Liegt aber eine Anordnung nach § 60a Abs. 1 Satz 1 AufenthG i. V. m. § 60 Abs. 7 Satz 2 AufenthG vor und fällt der Betroffene, wie vorliegend der Kläger, in den Anwendungsbereich dieser Anordnung, so bleibt für eine Anwendung des § 60 Abs. 7 Satz 1 AufenthG im Hinblick auf allgemeine Gefahren kein Raum mehr.

c) Vorstehende unter a) und b) gemachte Ausführungen bedürfen auch im Hinblick auf die sog. Qualifikationsrichtlinie keiner Korrektur.
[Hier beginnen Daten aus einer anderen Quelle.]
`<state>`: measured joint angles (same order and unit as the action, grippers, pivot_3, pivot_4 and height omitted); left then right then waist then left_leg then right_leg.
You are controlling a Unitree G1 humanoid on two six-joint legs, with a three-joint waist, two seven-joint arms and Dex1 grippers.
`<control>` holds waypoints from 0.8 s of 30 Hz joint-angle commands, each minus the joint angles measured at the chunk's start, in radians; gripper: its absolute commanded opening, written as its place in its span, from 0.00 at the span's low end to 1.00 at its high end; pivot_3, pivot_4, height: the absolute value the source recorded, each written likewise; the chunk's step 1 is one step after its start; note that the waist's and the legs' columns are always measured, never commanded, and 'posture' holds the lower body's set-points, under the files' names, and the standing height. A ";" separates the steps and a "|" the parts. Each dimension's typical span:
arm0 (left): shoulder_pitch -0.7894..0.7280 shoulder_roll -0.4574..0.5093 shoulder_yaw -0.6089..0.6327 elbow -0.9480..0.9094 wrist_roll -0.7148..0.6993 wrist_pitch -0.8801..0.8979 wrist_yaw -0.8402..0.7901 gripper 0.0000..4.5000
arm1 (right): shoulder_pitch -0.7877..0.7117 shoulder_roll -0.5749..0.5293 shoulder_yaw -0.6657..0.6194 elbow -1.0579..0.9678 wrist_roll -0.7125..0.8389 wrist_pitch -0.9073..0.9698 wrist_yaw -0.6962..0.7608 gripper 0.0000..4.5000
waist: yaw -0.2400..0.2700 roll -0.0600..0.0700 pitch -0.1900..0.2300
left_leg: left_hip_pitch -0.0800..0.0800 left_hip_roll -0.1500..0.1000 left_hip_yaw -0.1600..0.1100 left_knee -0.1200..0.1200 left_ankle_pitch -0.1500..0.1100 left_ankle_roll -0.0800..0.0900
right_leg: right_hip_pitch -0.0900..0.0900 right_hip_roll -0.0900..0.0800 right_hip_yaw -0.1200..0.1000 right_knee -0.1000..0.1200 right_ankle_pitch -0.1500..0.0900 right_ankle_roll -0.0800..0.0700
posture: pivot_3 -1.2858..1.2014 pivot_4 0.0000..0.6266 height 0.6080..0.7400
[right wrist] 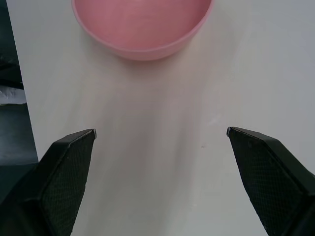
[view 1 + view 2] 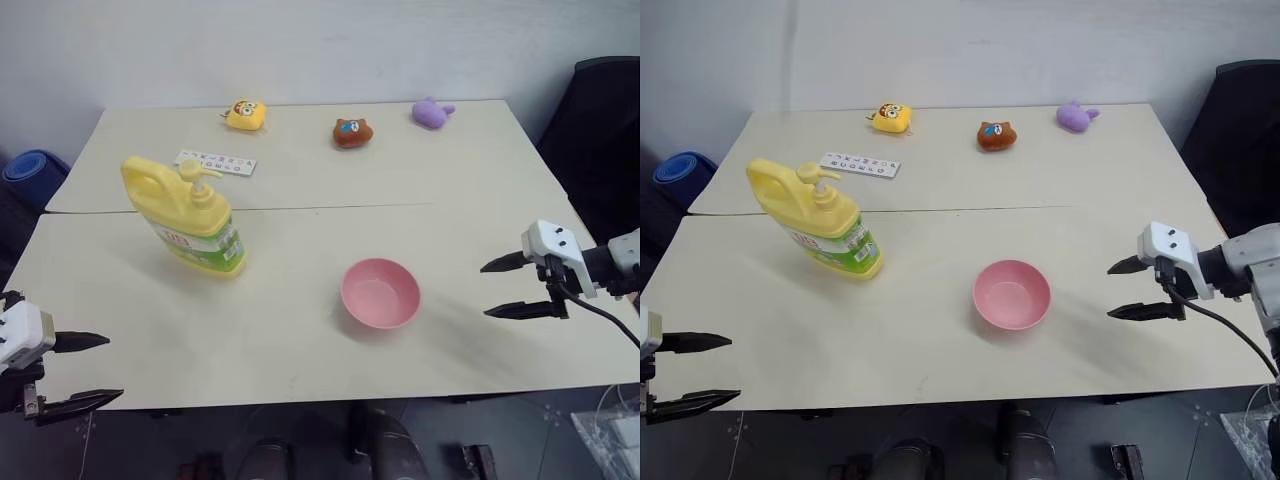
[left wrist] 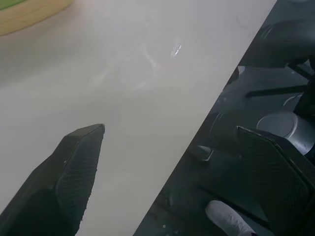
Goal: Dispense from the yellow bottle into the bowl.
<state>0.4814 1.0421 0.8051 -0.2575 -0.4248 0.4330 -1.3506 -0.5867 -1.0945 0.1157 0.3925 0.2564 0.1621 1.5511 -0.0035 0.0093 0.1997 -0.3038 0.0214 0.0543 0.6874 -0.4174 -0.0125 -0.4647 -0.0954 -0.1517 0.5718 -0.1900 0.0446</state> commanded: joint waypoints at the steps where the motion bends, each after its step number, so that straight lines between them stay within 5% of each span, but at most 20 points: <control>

Der Kläger hat aber auch keinen Anspruch auf die Gewährung internationalen subsidiären Schutzes nach Art. 15 Buchst. c der Qualifikationsrichtlinie. Danach ist von der Abschiebung eines Ausländers in einen Staat abzusehen, wenn er dort als Angehöriger der Zivilbevölkerung einer erheblichen individuellen Gefahr für Leib oder Leben im Rahmen eines internationalen oder innerstaatlichen Konflikts ausgesetzt ist. Die hierfür zumindest erforderliche Konfliktsituation von gewisser Dauer und Intensität, die wohl einer Bürgerkriegssituation vergleichbar sein müsste (siehe hierzu Hinweise des Bundesministeriums des Innern zur Anwendung der Richtlinie 2004/83/EG vom 13.10.2006, S. 16; Hollmann, Asylmagazin 2006/11), liegt nach Auffassung des Gerichts derzeit jedenfalls (noch) nicht vor (vgl. zuletzt Lagebericht vom 11.1.2007, S. 15 f.). Unabhängig davon steht nach Auffassung des Gerichts aber auch die bei allgemeinen mit einem bewaffneten Konflikt in Zusammenhang stehenden Gefahren vergleichbaren Schutz bietende oben dargestellte Erlasslage der Gewährung richtliniengemäßen subsidiären Flüchtlingsschutzes entgegen (siehe hierzu Erwägungsgrund 26 der Richtlinie).